START MATERIAL SUPPLIED
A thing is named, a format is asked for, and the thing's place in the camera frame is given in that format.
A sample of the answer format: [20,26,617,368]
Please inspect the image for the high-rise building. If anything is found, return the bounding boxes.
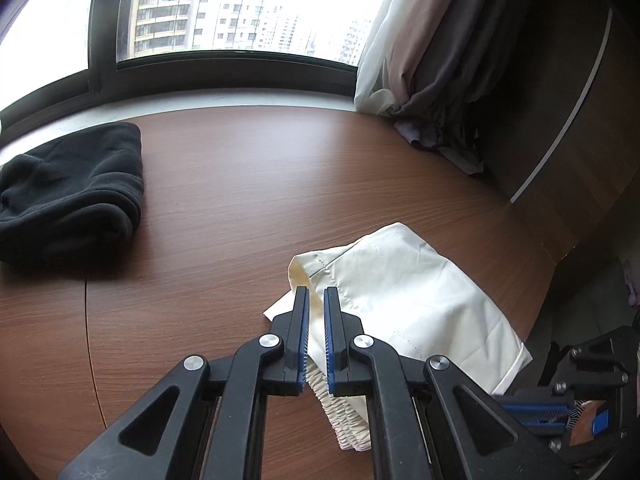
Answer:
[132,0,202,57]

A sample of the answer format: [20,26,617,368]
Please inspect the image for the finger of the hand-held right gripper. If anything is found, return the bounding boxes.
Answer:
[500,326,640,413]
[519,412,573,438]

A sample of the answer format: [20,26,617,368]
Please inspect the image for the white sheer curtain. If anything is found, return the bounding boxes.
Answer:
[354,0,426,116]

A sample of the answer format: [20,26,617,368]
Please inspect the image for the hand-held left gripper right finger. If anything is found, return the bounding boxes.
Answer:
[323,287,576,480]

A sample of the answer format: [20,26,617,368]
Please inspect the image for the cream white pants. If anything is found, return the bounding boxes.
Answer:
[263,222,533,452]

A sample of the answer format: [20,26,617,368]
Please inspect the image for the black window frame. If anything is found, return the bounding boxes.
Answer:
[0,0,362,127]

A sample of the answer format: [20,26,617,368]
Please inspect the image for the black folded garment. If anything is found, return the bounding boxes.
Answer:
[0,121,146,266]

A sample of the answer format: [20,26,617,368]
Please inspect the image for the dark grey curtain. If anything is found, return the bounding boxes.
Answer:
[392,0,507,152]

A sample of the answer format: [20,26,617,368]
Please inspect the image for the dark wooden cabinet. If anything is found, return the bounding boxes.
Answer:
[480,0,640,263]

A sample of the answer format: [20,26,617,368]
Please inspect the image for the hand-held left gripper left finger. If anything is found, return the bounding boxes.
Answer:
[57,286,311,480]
END MATERIAL SUPPLIED
START MATERIAL SUPPLIED
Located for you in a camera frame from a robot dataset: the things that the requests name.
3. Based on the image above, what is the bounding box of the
END MATERIAL SUPPLIED
- EXERCISE DESCRIPTION
If a line in the material above contains the word "black", copy it.

- PROBLEM SOLUTION
Please inspect the image for the black window frame. If anything is found, return the bounding boxes.
Please inspect the image for the black folded garment. If anything is found, return the bounding boxes.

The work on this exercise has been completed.